First, we axed all the general fund money for the state departments of agriculture, law, local affairs, military affairs, personnel, regulatory agencies, public health and natural resources. Zeroed it out.

That got us to about one-tenth of where we need to be.

Hmmm, how about getting rid of the judicial department? Who needs all those judges, courts and probation officers anyway? Still, not even half way there, and we find ourselves painfully aware of the dysfunction we’ve created.

All right, let’s go another route. How about cuts in state worker pay and benefits? The governor’s budget planners told the Post in March that total personnel costs are $590 million a year. But even if you gave every state worker a completely impractical six-month furlough, you still wouldn’t get there.

The truth is, as Gov. Bill Ritter recently pointed out in a Colorado Public Radio interview, there are only five areas one can hit to take $1 billion out of a general fund budget that hovers around $7 billion.

Those are: higher education, K-12 education, health care, human services and public safety. Those choices can be further circumscribed, as the governor pointed out, by mandated spending (K-12 via Amendment 23) and by expenses driven by caseloads.

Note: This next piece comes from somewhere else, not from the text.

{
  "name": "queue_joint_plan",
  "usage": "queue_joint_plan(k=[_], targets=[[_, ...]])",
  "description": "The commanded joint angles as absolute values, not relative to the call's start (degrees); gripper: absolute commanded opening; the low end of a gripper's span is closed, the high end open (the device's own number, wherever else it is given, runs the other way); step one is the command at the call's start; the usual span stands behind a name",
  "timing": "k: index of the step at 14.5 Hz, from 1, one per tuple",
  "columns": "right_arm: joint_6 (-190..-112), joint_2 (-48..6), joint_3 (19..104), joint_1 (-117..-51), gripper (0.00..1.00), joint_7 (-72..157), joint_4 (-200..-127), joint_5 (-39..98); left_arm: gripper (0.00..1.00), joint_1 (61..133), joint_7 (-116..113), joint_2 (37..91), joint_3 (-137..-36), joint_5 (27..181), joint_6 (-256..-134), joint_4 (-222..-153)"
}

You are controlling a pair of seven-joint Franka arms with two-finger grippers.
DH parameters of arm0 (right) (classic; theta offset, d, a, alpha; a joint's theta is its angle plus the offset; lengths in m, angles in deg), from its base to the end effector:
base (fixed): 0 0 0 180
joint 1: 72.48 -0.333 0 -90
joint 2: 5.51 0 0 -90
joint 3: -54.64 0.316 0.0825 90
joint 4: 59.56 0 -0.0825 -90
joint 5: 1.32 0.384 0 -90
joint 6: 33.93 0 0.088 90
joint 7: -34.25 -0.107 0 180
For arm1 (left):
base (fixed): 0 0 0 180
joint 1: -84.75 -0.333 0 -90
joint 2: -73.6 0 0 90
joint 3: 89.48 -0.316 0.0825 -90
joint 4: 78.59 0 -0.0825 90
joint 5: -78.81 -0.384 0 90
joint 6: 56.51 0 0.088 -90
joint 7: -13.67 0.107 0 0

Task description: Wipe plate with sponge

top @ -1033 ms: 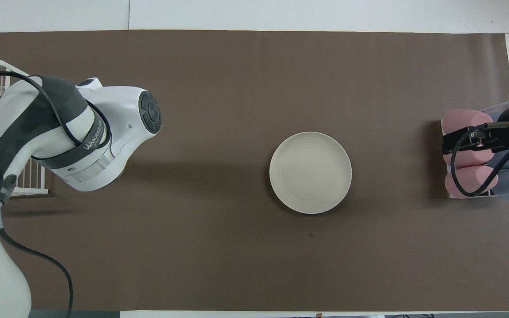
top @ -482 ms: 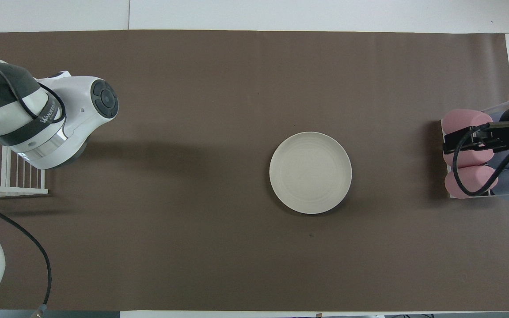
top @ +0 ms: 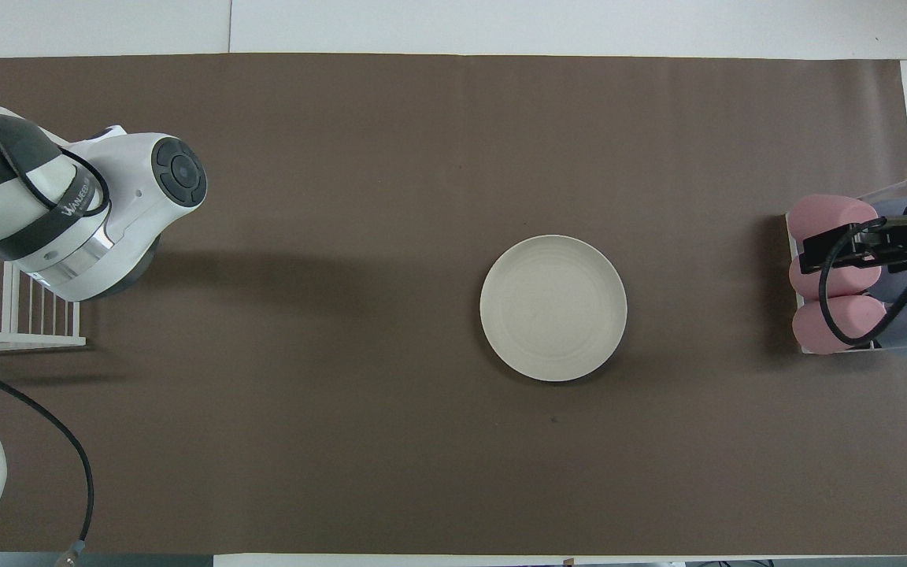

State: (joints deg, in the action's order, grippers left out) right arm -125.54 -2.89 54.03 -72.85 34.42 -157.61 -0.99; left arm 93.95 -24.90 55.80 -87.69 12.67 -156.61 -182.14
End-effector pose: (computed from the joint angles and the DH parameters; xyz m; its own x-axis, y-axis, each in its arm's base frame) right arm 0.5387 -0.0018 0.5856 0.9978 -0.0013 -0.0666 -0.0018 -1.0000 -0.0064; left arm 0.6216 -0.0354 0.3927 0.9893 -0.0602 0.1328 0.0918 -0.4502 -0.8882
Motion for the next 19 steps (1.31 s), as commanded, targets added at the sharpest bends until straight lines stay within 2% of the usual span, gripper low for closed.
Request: queue_joint_plan(k=[1, 6, 7, 8, 9, 10, 19], targets=[[-124.9, -2.69, 54.91, -72.39, 1.0, 34.69, -157.12, -2.2, 0.0, 92.84, -28.15, 55.67, -87.37, 14.38, -158.46, -182.39], [-124.9, -2.52, 54.82, -71.96, 1.0, 34.69, -157.12, -2.12, 0.0, 92.84, -28.6, 55.67, -87.37, 14.56, -158.46, -182.3], [-124.9, -2.52, 54.73, -71.87, 1.0, 34.69, -157.12, -1.94, 0.24, 92.84, -28.6, 55.67, -87.37, 14.56, -158.46, -182.21], [-124.9, -2.61, 54.64, -71.87, 1.0, 34.69, -157.12, -1.94, 0.59, 92.84, -28.6, 55.67, -87.37, 14.56, -158.81, -182.21], [-124.9, -2.61, 54.64, -71.87, 1.0, 34.69, -157.12, -1.77, 0.83, 92.75, -28.6, 55.67, -87.37, 14.56, -158.9, -182.21], [-124.9, -2.61, 54.47, -71.78, 1.0, 34.77, -156.95, -1.68, 1.0, 92.75, -28.6, 55.67, -87.37, 14.56, -158.9, -182.21], [-124.99, -2.61, 54.38, -72.21, 1.0, 34.34, -156.68, -1.5, 1.0, 92.84, -28.6, 55.75, -87.29, 14.56, -158.73, -182.12]])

Coloradans need to get honest with themselves about what they consider core government functions and how this state ought to go about fairly paying for them.

We think building roads, educating our young people, putting bad guys in prison are basic functions of government. And it could be difficult to meet those obligations beginning in July 2011 if the shortfall runs as high as $1 billion as federal stimulus money runs dry.

We expect education would take another whack. Especially vulnerable is higher education, which has no protections written into the constitution.

State lawmakers already have approved tuition flexibility, which gives state colleges and universities the ability to raise tuition up to 9 percent a year for the next six years, and perhaps even more if they can meet certain requirements.

Even 9 percent is a phenomenal increase considering the rate of inflation has been so low — essentially flat in 2009. With unemployment so high, the ever escalating cost of college tuition is going to pinch families hard.

It doesn’t take but five minutes with economic development folks, who spend their days trying to lure and retain businesses in the state, to get an earful about how much value employers put on a robust university system. This is especially true of those offering the kind of jobs we want in the state — high-paying professional jobs.

We think tuition flexibility should be only a stop-gap measure to help schools balance their budgets for the next several years.

In the meantime, our leaders need to engage Coloradans in a conversations about what we value as core government functions in this state and how we intend to pay for them.

Yes, government should eliminate unnecessary spending but it’s not going to close the state’s budget gap, nor is simply trimming state employee salaries.

It’s long past time to rethink government, and business, as usual.